Just here lies the difference between modern progressivism and the old reform. The former is coming to be remorselessly inquisitive and unscrupulously thorough. The latter never knew any need of being either inquisitive or thorough. The early political reformers confined their attention to local or to special abuses. Civil service reform furnishes a good example of their methods and their purposes. The spoils system was a very grave evil, which was a fair object of assault; but it could not be successfully attacked and really uprooted merely by placing subordinate public officials under the protection of civil service laws and boards. Such laws and boards might do something to prevent politicians from appropriating the minor offices; but as long as the major offices were the gifts of the political machines, and as long as no attempt was made to perfect expert administrative organization as a necessary instrument of democracy, the agitation for civil service reform remained fundamentally sterile. It was sterile, because it was negative and timid, and because its supporters were content with their early successes and did not grow with the growing needs of their own agitation. In an analogous way the movement towards municipal reform attained a sufficient following in certain places to be embarrassing to local political bosses; but as long as it was a non-partisan movement for "good government" its successes were fugitive and sterile. It did not become really effective until it became frankly partisan, and associated good municipal government with all sorts of changes in economic and political organization which might well be obnoxious to many excellent citizens. In these and other cases the early political reformers were not sufficiently thorough. They failed to carry their analysis of the prevailing evils far or deep enough, and in their choice of remedies they never got beyond the illusions that moral exhortation, legal prohibitions and independent voting constituted a sufficient cure for American political abuses. . . .

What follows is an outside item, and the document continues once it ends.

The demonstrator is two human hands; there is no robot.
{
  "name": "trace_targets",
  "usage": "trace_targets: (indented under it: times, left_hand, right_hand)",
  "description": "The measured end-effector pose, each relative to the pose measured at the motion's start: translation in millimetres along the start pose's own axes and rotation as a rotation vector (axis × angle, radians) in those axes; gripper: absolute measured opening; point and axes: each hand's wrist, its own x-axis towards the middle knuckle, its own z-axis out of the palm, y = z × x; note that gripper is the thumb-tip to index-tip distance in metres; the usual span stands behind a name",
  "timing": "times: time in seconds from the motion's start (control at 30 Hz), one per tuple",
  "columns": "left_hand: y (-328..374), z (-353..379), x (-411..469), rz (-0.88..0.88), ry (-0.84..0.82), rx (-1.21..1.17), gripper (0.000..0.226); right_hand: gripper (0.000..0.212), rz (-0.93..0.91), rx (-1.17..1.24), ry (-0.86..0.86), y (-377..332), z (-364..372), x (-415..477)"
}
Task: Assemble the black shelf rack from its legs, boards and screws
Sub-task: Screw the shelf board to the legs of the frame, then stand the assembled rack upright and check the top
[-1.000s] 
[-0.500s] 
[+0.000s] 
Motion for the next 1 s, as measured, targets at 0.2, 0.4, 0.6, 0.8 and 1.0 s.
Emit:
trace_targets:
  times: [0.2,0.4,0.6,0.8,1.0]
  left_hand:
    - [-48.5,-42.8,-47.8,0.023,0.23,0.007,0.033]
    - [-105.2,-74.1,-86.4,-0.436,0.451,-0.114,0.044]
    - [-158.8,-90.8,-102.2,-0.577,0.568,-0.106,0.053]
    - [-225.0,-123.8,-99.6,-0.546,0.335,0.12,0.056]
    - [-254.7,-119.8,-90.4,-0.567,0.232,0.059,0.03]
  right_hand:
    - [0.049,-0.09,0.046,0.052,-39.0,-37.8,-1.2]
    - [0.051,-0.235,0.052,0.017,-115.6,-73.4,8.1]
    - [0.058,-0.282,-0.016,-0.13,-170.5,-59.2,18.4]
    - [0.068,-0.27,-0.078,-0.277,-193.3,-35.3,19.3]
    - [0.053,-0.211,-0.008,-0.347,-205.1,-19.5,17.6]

All this disconnected political and economic agitation had, however, a value of which the agitators themselves were not wholly conscious. Not only was the attitude of national self-satisfaction being broken down in spots, but the ineffectiveness of these local, 3 spasmodic and restricted agitations had its effect on public opinion and prepared the way for a synthesis of the various phases of reform. When the wave of political "muck- raking" broke over the country, it provided a common bond, which tied reformers together. This bond consisted at first of the indignation which was aroused by the process of exposure; but it did not remain for long merely a feeling. As soon as public opinion began to realize that business exploitation had been allied with political corruption, and that the reformers were confronted, not by disconnected abuses, but by a perverted system, the inevitable and salutary inference began to be drawn. Just as business exploitation was allied with political corruption, so business reorganization must be allied with political reorganization. The old system must be confronted and superseded by a new system-the result of an alert social intelligence as well as an aroused individual conscience.

Document Analysis

1. According to Croly, how had Progressivism impacted “American conservatism”?

2. How did Croly distinguish Progressivism from earlier U.S. reform movements?

3. What role did the muckrakers perform in the Progressive reform movement?